* _ACTIVITY_
Line by line, set down the records below from the first line through the line containing "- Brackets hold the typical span". Omit the pictures.

Top of AVAILABLE DATA

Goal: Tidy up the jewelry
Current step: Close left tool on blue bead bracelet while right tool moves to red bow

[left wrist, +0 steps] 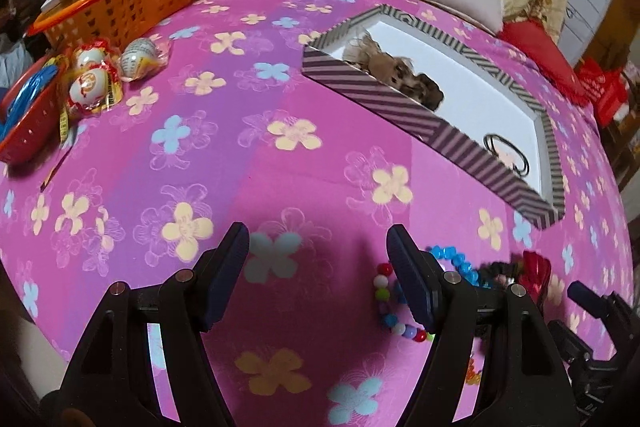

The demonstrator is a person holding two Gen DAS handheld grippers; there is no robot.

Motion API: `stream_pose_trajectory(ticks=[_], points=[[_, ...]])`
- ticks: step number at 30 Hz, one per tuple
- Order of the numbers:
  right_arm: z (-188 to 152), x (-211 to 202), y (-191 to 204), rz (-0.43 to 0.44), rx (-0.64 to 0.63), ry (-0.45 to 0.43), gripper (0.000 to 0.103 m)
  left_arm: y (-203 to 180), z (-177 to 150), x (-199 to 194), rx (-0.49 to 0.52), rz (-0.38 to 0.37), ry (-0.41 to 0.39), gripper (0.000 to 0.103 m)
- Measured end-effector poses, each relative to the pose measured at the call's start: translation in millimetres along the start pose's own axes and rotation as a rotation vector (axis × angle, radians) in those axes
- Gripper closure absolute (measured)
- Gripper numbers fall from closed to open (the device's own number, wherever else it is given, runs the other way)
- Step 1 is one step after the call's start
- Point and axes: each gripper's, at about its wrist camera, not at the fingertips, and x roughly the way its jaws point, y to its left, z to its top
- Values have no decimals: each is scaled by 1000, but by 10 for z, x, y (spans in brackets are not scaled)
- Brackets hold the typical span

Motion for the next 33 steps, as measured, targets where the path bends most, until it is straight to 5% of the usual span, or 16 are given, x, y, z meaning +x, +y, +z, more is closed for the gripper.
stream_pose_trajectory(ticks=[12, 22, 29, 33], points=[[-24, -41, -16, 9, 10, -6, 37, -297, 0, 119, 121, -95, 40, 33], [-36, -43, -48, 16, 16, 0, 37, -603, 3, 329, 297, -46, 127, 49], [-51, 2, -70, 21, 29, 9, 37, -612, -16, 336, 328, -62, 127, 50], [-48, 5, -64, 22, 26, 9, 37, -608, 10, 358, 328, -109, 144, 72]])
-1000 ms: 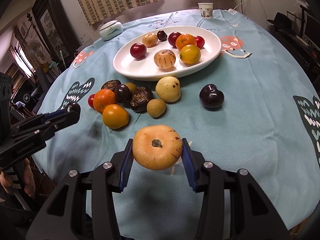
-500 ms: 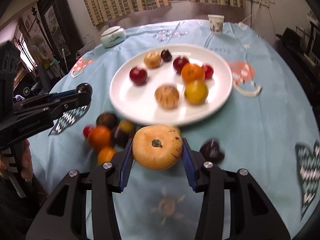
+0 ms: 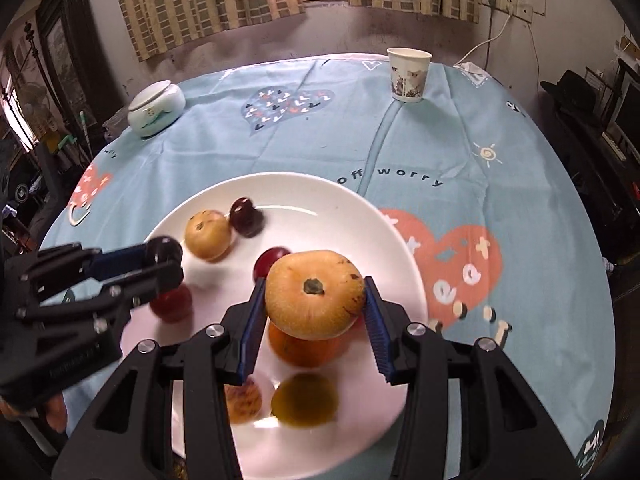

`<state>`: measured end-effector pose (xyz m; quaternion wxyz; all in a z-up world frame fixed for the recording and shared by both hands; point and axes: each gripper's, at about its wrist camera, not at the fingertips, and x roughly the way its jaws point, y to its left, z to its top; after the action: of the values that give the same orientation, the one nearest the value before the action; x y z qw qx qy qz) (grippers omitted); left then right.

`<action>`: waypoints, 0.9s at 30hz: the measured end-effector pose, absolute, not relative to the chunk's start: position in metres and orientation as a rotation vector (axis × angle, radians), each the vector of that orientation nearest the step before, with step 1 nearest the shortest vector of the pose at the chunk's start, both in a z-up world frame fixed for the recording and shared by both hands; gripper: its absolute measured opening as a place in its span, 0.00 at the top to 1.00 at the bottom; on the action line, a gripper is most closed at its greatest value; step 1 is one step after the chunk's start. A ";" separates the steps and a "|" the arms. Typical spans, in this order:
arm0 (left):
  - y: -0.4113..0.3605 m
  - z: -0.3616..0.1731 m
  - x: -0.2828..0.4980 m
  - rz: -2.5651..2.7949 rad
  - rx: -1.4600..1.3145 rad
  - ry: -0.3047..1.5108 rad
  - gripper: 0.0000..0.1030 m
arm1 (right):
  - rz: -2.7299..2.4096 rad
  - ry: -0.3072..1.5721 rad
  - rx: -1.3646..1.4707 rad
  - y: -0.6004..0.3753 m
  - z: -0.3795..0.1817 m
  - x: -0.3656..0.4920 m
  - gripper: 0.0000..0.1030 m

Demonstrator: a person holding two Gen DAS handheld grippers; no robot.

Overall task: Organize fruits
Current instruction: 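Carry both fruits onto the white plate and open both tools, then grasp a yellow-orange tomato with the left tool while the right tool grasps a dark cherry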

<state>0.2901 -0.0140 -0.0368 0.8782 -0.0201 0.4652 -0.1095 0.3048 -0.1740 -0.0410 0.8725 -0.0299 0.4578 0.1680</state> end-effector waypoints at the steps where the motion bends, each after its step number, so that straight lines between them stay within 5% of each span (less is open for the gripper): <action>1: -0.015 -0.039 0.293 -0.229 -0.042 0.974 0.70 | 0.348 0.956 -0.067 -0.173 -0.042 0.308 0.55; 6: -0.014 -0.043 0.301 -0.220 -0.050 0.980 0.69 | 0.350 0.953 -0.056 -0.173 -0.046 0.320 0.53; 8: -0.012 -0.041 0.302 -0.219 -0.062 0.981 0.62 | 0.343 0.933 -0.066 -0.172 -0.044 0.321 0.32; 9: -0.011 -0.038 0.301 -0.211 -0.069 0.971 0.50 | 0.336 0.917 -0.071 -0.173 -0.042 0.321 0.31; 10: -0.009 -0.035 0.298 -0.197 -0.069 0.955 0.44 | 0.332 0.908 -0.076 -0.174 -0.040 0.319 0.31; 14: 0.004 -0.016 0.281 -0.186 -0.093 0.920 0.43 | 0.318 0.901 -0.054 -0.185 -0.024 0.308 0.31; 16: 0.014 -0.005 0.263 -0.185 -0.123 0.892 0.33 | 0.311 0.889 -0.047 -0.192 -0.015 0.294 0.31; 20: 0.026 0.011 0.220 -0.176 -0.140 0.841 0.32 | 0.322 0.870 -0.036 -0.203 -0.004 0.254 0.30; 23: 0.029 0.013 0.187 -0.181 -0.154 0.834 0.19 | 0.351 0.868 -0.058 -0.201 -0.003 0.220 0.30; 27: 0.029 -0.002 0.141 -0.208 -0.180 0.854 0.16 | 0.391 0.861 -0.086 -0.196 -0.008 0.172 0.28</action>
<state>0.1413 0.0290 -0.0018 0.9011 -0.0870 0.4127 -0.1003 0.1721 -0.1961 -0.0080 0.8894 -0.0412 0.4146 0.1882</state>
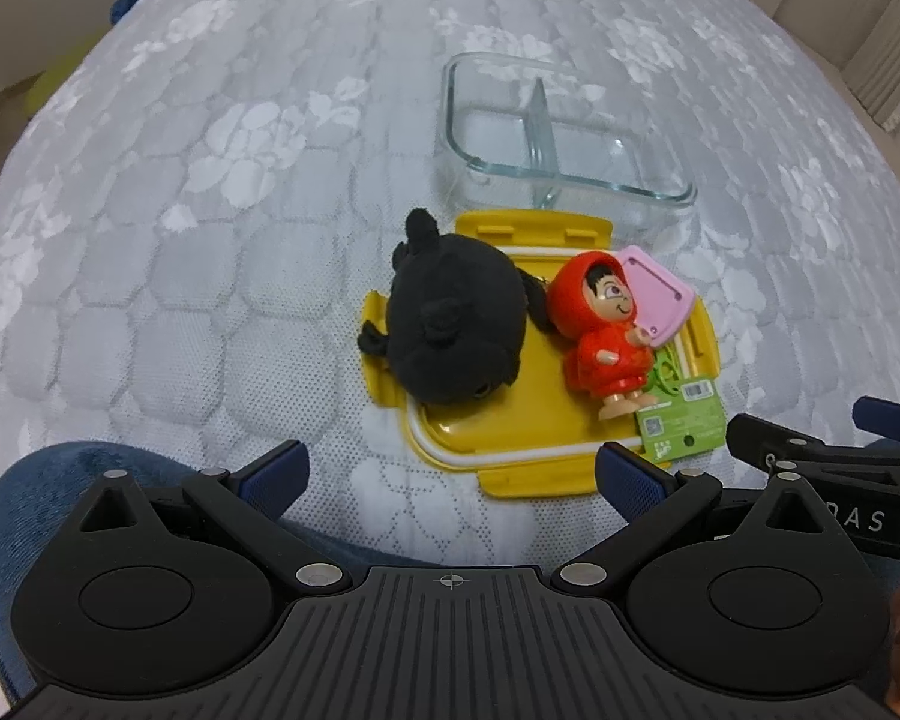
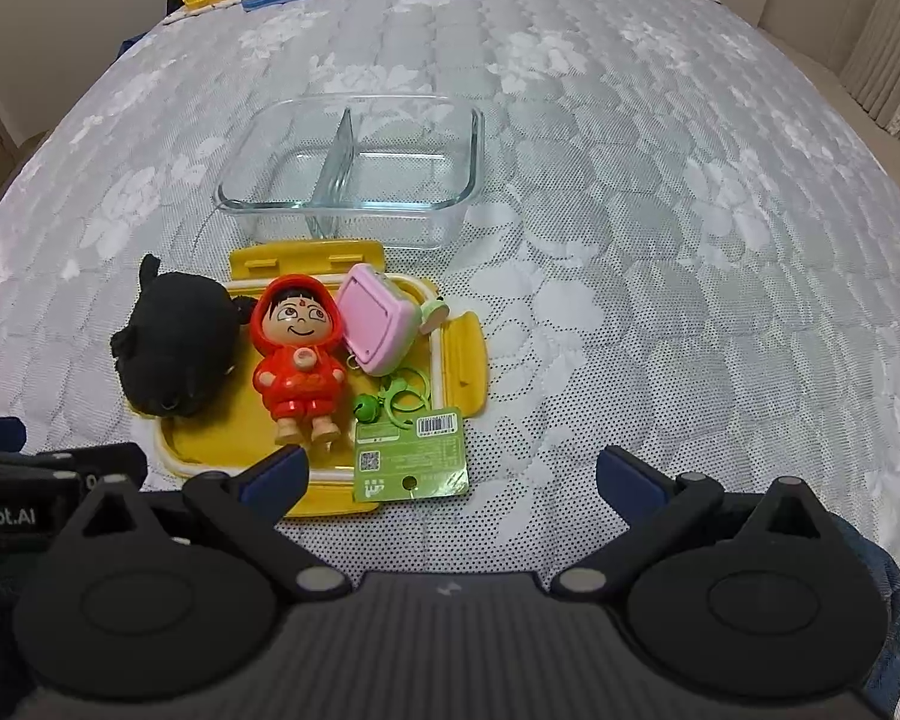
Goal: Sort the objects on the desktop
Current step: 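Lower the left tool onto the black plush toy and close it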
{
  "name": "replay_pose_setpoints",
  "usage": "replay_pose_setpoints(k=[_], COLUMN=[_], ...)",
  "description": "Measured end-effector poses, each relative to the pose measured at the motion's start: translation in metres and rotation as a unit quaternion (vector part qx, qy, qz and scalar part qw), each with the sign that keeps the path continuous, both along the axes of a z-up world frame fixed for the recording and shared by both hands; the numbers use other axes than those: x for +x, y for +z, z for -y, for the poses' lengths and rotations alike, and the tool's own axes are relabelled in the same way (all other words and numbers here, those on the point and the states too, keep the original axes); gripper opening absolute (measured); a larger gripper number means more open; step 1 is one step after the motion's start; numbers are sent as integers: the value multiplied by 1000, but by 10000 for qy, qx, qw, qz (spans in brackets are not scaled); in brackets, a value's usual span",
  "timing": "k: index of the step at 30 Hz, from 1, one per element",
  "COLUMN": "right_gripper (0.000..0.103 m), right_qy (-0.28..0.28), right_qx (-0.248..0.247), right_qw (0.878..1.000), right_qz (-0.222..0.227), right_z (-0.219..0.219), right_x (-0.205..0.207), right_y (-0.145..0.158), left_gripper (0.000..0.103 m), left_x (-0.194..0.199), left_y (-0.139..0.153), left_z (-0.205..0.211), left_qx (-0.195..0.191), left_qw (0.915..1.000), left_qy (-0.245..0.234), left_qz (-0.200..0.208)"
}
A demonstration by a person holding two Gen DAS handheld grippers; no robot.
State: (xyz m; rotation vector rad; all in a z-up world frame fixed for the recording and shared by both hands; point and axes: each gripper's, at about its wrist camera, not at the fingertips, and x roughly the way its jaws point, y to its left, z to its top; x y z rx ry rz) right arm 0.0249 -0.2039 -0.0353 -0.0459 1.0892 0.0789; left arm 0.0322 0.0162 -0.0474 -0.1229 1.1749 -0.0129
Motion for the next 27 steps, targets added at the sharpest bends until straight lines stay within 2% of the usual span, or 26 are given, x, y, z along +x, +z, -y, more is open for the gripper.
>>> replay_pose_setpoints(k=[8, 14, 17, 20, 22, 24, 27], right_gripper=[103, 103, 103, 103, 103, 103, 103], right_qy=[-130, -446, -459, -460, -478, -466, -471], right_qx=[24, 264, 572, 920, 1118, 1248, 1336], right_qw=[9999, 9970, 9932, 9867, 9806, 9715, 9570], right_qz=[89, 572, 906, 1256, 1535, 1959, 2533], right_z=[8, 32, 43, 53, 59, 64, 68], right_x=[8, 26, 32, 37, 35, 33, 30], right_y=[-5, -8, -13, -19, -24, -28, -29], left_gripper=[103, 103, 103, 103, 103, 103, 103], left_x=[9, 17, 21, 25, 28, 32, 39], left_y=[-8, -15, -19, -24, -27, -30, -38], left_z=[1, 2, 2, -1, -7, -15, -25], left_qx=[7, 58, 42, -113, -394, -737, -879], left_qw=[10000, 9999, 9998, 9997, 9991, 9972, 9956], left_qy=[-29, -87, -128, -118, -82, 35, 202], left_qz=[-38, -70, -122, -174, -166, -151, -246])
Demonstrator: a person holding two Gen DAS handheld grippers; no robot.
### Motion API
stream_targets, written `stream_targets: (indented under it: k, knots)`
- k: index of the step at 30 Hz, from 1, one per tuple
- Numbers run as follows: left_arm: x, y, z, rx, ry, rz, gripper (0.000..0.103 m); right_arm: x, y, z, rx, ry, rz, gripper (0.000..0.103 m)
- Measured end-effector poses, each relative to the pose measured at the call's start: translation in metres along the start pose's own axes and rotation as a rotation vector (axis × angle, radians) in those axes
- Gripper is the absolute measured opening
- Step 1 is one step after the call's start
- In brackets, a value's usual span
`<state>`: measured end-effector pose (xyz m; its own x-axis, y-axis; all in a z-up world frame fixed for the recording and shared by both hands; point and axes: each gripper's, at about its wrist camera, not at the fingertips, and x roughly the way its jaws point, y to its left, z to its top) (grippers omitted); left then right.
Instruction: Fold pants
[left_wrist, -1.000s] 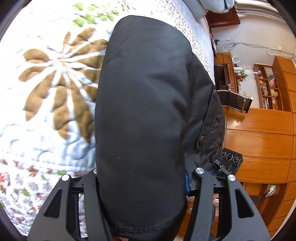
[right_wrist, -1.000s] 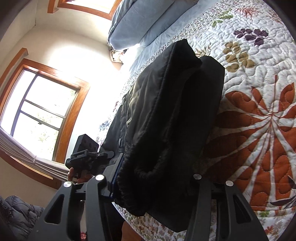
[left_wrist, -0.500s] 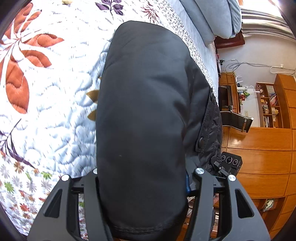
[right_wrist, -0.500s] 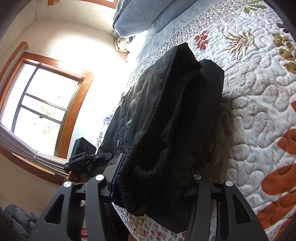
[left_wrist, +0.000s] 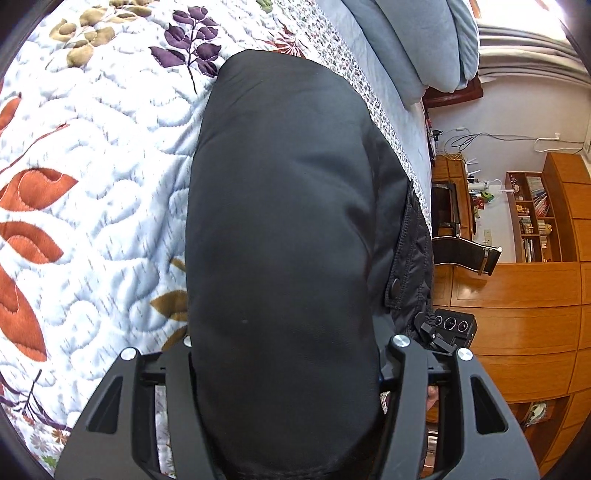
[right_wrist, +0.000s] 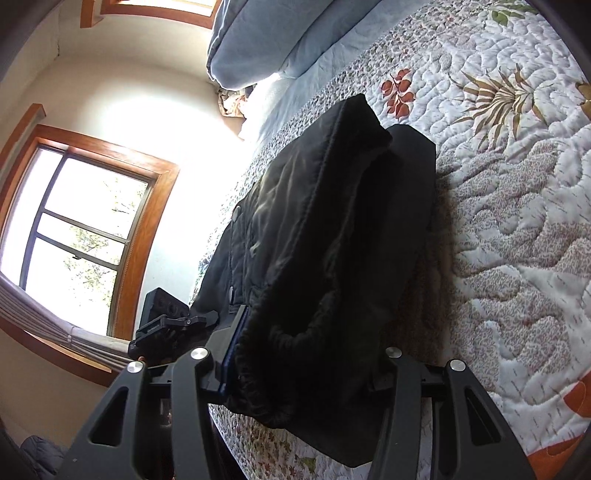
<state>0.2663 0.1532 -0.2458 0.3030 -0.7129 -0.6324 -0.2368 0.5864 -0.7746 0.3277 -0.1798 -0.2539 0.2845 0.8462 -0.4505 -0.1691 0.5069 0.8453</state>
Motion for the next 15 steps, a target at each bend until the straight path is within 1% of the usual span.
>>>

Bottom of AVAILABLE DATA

* _RESULT OF THIS TASK_
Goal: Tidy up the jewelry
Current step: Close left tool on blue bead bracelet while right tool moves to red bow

[left wrist, +0 steps] 

The demonstrator is a person holding two Gen DAS handheld grippers; there is no robot.

Motion API: `stream_pose_trajectory(ticks=[_], points=[[_, ...]])`
- ticks: step number at 30 Hz, one per tuple
- Order of the numbers:
  right_arm: z (-188 to 152), x (-211 to 202), y (-191 to 204), rz (-0.43 to 0.44), rx (-0.64 to 0.63), ry (-0.45 to 0.43), gripper (0.000 to 0.103 m)
  left_arm: y (-203 to 180), z (-177 to 150), x (-199 to 194), rx (-0.49 to 0.52), rz (-0.38 to 0.37), ry (-0.41 to 0.39), gripper (0.000 to 0.103 m)
- Measured end-effector poses, each relative to the pose measured at the call's start: translation in millimetres along the start pose's own axes and rotation as a rotation vector (axis × angle, radians) in those axes
- Gripper closure absolute (measured)
- Gripper numbers fall from closed to open (the device's own number, wherever else it is given, runs the other way)
- Step 1 is one step after the call's start
- Point and axes: each gripper's, at about its wrist camera, not at the fingertips, and x roughly the way its jaws point, y to its left, z to its top
- Values have no decimals: each is scaled by 1000, but by 10 for z, x, y (spans in brackets are not scaled)
- Brackets hold the typical span

What the answer needed to say has been said.